**How to complete this task:** Look for "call" in every line of the listing. Copy the lines that have it.

**Supplied data:**

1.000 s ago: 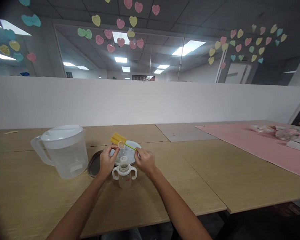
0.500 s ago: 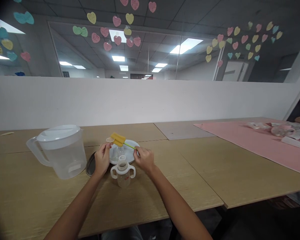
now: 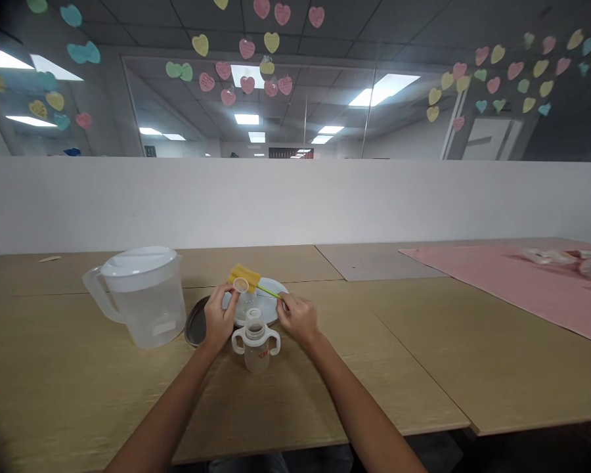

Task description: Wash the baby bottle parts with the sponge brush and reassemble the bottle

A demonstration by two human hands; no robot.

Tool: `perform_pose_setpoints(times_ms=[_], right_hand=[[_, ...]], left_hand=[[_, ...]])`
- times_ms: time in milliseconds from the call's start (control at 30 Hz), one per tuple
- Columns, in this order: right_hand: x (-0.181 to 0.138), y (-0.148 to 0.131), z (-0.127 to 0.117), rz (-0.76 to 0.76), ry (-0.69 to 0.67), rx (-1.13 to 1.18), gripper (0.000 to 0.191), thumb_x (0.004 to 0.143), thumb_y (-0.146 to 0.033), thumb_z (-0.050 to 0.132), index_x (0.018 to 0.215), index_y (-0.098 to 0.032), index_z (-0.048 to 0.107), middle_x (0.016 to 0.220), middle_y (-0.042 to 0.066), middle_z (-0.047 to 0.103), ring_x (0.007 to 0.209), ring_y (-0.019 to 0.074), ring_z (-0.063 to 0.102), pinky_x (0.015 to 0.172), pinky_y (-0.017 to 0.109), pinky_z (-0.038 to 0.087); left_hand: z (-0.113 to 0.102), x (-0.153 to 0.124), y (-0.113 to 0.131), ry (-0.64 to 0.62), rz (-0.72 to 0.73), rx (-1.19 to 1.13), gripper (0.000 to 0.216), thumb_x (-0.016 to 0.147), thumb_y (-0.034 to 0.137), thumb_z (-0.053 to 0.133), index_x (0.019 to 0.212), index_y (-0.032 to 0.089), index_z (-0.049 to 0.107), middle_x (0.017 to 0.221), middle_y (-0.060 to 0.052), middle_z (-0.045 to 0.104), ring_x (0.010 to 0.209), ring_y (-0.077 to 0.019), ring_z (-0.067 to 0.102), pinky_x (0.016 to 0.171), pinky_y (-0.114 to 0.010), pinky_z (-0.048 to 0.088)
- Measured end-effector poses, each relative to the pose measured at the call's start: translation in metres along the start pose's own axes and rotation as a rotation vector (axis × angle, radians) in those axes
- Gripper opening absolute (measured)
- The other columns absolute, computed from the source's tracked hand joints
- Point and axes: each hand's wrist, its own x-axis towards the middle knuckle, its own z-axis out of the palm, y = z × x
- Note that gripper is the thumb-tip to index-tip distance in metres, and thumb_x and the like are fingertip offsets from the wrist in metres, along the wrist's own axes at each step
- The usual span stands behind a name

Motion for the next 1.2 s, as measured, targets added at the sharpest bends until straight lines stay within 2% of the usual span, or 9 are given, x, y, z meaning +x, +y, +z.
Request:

**Solution below:**
- times_ms: time in milliseconds from the call's start (control at 30 Hz), one per tuple
- Measured end-effector poses, each relative to the pose measured at the call's start: translation in metres along the start pose's own axes and rotation as a rotation vector (axis × angle, radians) in those axes

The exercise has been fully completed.